壺中天公演

 劇場入口のカフェテリアに現れた麿赤兒を見ながら、彼らが活動を開始した頃と上演芸術の意義が大きく変わってきている現代についていろいろ考えた。先日インタビューをしていても話題になったのだが、定期的に劇場にいくようなカルチャーを今の若者がもっているかというと必ずしもそうとはいえない部分もある。今日は久々の壺中天公演である。


大駱駝艦・壺中天公演 村松卓矢「ソンナ時コソ笑ッテロ」
 舞台中央には大きな矢倉のような装置が組まれており、木箱が置かれている。暗闇の向こうから乱行、狂態の彼らが現れる。今回の舞台の特徴はこの舞台装置を用いたパフォーマンスだ。舞踏手たちがよじ登り江戸時代の浮世絵や俗画の人文字のような形を描いてみたりする。さらにアンバランスなポーズや落下を通じてスリリングな感覚を作りだすことでいつものパロディ感を加速させててもいる。海外ではトリシャ・ブラウンではないが、ロープで実演家の身体と壁や天井を結んで、ダンサーが壁の上を歩いたり、天井の上を歩いたりすることが珍しくない。この作品で彼らが試みたのはスペクタクル性を特色にしている大駱駝艦のスタイルを立体的な異次元空間に拡張しようとしていることだろう。
 ゴトゴトと音を立てて移動する箱の中から男が現れたり、中空から狂女が現れたりと作品が展開していくのだが、今一歩テーマとなっている”危機感あふれるソンナ時”が明確に伝わってこない。後半になってくると数人の舞踏手が彼らの中の一人にペインティングをはじめる。男の肉体の上に絵具を塗り拓ながら描かれていくのは五輪やハーケンクロイツ、経文といった断片的な記号たちだ。次第に金粉ショーのように金粉も男の肉体に塗り重ねられていく。その表現は五輪問題が話題になっている現代をうっすらと想起させるもする。しかし大駱駝艦ならではの丸禿で白塗りという狂態は見るもの・演じるものの意識を異次元に持っていくのだが、その手法に頼りすぎて今一歩外部に主張が外部に伝わらない部分があるようにも思える要素も多い。
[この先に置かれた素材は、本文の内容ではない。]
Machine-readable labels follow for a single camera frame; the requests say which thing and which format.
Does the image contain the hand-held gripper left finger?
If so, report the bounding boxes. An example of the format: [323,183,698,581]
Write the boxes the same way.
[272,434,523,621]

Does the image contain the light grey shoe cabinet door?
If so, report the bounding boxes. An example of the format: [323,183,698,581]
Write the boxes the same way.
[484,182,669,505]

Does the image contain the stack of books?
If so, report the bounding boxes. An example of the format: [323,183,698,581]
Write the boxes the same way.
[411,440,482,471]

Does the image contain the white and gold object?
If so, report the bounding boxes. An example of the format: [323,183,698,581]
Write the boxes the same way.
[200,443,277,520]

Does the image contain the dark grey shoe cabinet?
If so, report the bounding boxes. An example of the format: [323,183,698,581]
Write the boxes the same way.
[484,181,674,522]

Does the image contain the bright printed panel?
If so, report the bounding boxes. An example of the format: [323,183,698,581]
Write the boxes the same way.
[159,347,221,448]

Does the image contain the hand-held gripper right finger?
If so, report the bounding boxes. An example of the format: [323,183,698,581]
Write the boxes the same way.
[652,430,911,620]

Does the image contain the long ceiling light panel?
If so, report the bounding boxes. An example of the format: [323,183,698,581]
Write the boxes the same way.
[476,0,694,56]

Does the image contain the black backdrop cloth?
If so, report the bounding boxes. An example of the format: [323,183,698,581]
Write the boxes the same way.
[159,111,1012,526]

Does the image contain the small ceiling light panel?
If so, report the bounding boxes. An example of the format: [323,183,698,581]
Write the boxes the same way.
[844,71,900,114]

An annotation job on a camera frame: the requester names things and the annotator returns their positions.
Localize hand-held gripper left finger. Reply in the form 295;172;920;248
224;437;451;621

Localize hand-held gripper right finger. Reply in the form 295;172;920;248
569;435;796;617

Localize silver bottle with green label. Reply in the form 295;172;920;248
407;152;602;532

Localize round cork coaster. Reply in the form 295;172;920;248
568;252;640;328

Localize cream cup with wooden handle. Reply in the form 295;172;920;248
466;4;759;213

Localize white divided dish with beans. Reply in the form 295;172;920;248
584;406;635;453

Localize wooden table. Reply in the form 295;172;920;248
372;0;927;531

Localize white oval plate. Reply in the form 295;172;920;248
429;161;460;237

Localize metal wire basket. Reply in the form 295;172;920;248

バレエ音楽を舞踏家たちの背景に流すことでパロディ感をだそうとしている部分もオリジナルのバレエ作品との絡みを1シーンだけでもみせると良いのだが、舞踏とバレエ音楽というだけではもはや異化作用が機能しなくなっていることも感じ取ることも出来た。
 木箱や人体の上にグラフィティのような筆跡を残していくことで、ポップアートと舞踏の歩み寄りを感じさせる表現は興味深い。立体的な装置をつかいスペクタクル的な3次元ではなく空間性を伴った異空間を描き出したという意味では面白い作品でもある。村松卓矢、向雲太朗は力演をみせ意欲溢れる近況を感じさせていた。